If all layers use the same seed, all data passing through one layer will also pass through the next layer regardless of the configured sampling rate. Different seeds in different layers ensure that the sampling rate works as expected in each layer.

  • sampling_percentage (default = 0): The percentage of traces to sample; >= 100 indicates sampling all traces.

Configuration of the probabilistic sampler:

processors:
  # Probabilistic sampler
  probabilistic_sampler:
    hash_seed: 22
    sampling_percentage: 15.3

Enabling the probabilistic sampler:

service:
  extensions: [pprof, zpages, health_check]
  pipelines:
    traces:
      receivers: [otlp]
      processors: [batch, probabilistic_sampler]
      exporters: [otlp]
    metrics:
      receivers: [otlp]
      processors: [batch]
      exporters: [otlp]

Tail-Based Sampler

The tail-based sampler processor samples traces based on a set of defined policies. Currently, this processor only applies to a single instance of the collector. Technically, traceId-aware load balancing can be used to support multiple collector instances, but this configuration has not been tested. For configuration specifications, see config.go.

The following configuration options are required:

  • policies (no default value): Policies used to make sampling decisions

Currently, multiple policies are supported. These include:

  • always_sample: Sample all traces
  • latency: Sample based on trace duration. Duration is determined by looking at the earliest start time and latest end time, ignoring what happens between them.
  • numeric_attribute: Sample based on numeric attributes
  • probabilistic: Sample a certain percentage of traces.
  • status_code: Sample based on status code (OK, ERROR, or UNSET). Many people mistakenly treat this as the response body JSON code (which many projects define this way), but it is incorrect.
  • string_attribute: Sample based on string attribute value matches, supporting exact matches and regular expression value matches
  • rate_limiting: Sample based on rate limiting
  • and: Sample based on multiple policies, creating an AND policy
  • composite: Sample based on combinations of the above samplers, with each sampler having sorting and rate allocation. Rate allocation assigns a certain percentage of spans per policy order. For example, if we set max_total_spans_per_second to 100, we can allocate rates as follows:
  • test-composite-policy-1 = 50% of max_total_spans_per_second = 50 spans_per_second
  • test-composite-policy-2 = 25% of max_total_spans_per_second = 25 spans_per_second
  • Use always_sample as one of the policies to ensure remaining capacity is filled.

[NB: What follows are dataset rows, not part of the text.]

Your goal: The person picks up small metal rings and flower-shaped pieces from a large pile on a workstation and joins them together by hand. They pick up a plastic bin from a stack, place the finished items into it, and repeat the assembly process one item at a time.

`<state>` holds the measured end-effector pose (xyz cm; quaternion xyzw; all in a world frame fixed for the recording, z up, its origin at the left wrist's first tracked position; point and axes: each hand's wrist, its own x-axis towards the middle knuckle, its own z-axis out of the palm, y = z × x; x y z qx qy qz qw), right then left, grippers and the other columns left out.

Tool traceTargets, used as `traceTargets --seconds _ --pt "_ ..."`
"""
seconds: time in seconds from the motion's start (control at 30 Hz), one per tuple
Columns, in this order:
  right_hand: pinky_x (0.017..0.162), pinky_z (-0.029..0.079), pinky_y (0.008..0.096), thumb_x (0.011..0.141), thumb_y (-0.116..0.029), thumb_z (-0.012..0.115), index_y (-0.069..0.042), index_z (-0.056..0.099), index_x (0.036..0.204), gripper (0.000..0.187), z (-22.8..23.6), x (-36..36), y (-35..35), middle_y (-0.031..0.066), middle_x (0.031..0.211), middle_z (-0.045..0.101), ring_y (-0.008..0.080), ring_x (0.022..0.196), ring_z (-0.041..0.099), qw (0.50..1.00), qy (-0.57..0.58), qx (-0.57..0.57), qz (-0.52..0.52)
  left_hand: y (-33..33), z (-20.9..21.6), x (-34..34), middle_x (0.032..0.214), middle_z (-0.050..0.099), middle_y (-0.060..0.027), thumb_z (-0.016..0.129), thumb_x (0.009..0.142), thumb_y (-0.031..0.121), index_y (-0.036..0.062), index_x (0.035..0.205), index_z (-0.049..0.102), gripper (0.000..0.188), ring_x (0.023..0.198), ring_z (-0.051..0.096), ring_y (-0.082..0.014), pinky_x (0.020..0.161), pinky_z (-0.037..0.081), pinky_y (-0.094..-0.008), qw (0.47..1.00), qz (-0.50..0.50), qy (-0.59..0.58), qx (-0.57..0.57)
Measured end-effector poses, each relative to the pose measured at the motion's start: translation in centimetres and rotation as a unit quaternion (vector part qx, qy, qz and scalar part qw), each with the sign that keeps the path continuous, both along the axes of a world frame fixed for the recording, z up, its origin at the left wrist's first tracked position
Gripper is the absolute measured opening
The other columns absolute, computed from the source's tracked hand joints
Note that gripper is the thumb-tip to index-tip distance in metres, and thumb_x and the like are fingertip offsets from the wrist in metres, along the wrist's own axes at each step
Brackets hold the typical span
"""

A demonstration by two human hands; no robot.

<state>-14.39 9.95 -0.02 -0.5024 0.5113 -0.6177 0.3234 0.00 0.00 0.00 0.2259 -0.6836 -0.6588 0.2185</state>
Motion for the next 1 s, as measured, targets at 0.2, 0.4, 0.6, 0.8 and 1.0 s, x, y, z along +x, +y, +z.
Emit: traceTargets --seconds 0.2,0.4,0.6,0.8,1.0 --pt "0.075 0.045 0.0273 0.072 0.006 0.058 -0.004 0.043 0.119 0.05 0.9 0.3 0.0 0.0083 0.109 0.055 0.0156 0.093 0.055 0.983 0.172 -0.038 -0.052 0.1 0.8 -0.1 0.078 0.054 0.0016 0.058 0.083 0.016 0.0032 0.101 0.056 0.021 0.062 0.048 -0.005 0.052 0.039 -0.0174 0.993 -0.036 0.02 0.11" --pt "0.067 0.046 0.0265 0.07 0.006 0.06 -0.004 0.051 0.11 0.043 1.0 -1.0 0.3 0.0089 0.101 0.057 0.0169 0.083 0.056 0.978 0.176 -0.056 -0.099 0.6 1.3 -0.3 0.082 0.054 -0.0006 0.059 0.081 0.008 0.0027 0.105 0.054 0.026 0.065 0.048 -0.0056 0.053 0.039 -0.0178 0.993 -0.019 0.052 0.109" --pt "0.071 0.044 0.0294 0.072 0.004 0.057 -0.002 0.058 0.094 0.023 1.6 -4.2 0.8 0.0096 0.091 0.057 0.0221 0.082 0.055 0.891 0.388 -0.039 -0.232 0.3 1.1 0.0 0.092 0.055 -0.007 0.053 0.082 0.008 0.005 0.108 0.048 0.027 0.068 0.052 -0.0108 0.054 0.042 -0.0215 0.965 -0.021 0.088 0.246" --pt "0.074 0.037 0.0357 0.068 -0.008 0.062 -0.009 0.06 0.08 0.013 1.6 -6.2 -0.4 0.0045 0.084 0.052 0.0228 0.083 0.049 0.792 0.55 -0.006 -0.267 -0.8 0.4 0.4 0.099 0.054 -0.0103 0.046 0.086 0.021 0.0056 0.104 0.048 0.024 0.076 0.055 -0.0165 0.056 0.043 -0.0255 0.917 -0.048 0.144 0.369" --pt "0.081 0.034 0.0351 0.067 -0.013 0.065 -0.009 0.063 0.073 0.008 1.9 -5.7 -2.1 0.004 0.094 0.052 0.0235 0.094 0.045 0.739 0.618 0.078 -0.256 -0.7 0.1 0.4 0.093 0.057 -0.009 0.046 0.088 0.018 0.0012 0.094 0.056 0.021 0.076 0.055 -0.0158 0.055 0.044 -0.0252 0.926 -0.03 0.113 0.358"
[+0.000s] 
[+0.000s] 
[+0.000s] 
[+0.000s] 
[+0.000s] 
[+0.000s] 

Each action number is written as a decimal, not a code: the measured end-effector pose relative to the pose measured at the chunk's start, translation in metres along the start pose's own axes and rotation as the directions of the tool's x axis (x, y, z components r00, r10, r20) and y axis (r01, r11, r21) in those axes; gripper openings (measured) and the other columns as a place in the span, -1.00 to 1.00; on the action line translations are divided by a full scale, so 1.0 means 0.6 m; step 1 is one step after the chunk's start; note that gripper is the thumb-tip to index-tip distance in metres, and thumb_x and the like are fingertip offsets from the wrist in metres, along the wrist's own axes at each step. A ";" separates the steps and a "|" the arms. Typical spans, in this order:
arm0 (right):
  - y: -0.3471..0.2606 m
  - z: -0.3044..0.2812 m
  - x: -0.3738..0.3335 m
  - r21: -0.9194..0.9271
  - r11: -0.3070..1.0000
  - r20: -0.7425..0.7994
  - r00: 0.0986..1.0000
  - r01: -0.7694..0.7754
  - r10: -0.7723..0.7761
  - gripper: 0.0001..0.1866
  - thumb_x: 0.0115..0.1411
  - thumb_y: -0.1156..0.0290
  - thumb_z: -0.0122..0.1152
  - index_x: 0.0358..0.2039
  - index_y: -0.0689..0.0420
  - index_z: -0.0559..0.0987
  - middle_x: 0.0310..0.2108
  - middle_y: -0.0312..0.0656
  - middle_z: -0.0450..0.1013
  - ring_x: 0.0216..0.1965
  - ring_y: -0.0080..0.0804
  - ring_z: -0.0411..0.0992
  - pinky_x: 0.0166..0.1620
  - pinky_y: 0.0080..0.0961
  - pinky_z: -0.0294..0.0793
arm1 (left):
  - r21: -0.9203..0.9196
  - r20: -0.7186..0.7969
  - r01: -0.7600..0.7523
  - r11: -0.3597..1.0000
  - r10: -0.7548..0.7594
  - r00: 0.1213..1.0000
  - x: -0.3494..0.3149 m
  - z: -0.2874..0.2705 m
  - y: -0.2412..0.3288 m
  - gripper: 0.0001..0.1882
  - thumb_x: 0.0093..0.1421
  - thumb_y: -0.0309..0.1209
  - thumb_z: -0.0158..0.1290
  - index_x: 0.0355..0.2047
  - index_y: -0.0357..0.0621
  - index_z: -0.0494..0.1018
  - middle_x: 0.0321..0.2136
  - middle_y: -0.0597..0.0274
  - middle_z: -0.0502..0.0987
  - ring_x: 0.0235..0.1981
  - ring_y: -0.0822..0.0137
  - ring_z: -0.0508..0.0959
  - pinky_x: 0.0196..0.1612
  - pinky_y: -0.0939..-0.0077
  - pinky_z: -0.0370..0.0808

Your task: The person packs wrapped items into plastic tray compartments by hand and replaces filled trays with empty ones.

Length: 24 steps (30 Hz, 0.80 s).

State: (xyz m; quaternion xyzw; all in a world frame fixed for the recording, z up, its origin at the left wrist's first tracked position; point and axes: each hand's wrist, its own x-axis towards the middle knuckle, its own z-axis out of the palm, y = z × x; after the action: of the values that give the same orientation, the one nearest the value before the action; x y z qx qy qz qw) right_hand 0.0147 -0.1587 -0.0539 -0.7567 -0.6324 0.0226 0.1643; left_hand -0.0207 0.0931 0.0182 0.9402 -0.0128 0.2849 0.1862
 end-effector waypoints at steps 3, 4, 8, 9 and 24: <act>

Additional configuration options can be modified:

  • decision_wait (default = 30 seconds): Wait time from the first span of a trace before making a sampling decision
  • num_traces (default = 50000): Number of traces stored in memory
  • expected_new_traces_per_sec (default = 0): Expected number of new traces (helps allocate data structures)

Example:

processors:
  tail_sampling:
    decision_wait: 10s
    num_traces: 100
    expected_new_traces_per_sec: 10
    policies:
      [
        {
          name: test-policy-1,
          type: always_sample
        },
        {
          name: test-policy-2,
          type: latency,
          latency: {threshold_ms: 5000}
        },
        {
          name: test-policy-3,
          type: numeric_attribute,
          numeric_attribute: {key: key1, min_value: 50, max_value: 100}
        },
        {
          name: test-policy-4,
          type: probabilistic,
          probabilistic: {sampling_percentage: 10}
        },
        {
          name: test-policy-5,
          type: status_code,
          status_code: {status_codes: [ERROR, UNSET]}
        },
        {
          name: test-policy-6,
          type: string_attribute,
          string_attribute: {key: key2, values: [value1, value2]}
        },
        {
          name: test-policy-7,
          type: string_attribute,
          string_attribute: {key: key2, values: [value1, val*], enabled_regex_matching: true, cache_max_size: 10}
        },
        {
          name: test-policy-8,
          type: rate_limiting,
          rate_limiting: {spans_per_second: 35}
        },
        {
          name: test-policy-9,
          type: string_attribute,
          string_attribute: {key: http.url, values: [/health, /metrics], enabled_regex_matching: true, invert_match: true}
        },
        {
          name: and-policy-1,
          type: and,
          and: {
            and_sub_policy:
              [
                {
                  name: test-and-policy-1,
                  type: numeric_attribute,
                  numeric_attribute: {key: key1, min_value: 50, max_value: 100}
                },
                {
                  name: test-and-policy-2,
                  type: string_attribute,
                  string_attribute: {key: key2, values: [value1, value2]}
                }
              ]
          }
        },
        {
          name: composite-policy-1,
          type: composite,
          composite:
            {
              max_total_spans_per_second: 1000,
              policy_order: [test-composite-policy-1, test-composite-policy-2, test-composite-policy-3],
              composite_sub_policy:
                [
                  {
                    name: test-composite-policy-1,
                    type: numeric_attribute,
                    numeric_attribute: {key: key1, min_value: 50, max_value: 100}
                  },
                  {
                    name: test-composite-policy-2,
                    type: string_attribute,
                    string_attribute: {key: key2, values: [value1, value2]}
                  },
                  {
                    name: test-composite-policy-3,
                    type: always_sample
                  }
                ],
              rate_allocation:
                [
                  {
                    policy: test-composite-policy-1,
                    percent: 50
                  },
                  {
                    policy: test-composite-policy-2,
                    percent: 25
                  }
                ]
            }
        }
      ]

For detailed examples using the processor, see tail_sampling_config.yaml.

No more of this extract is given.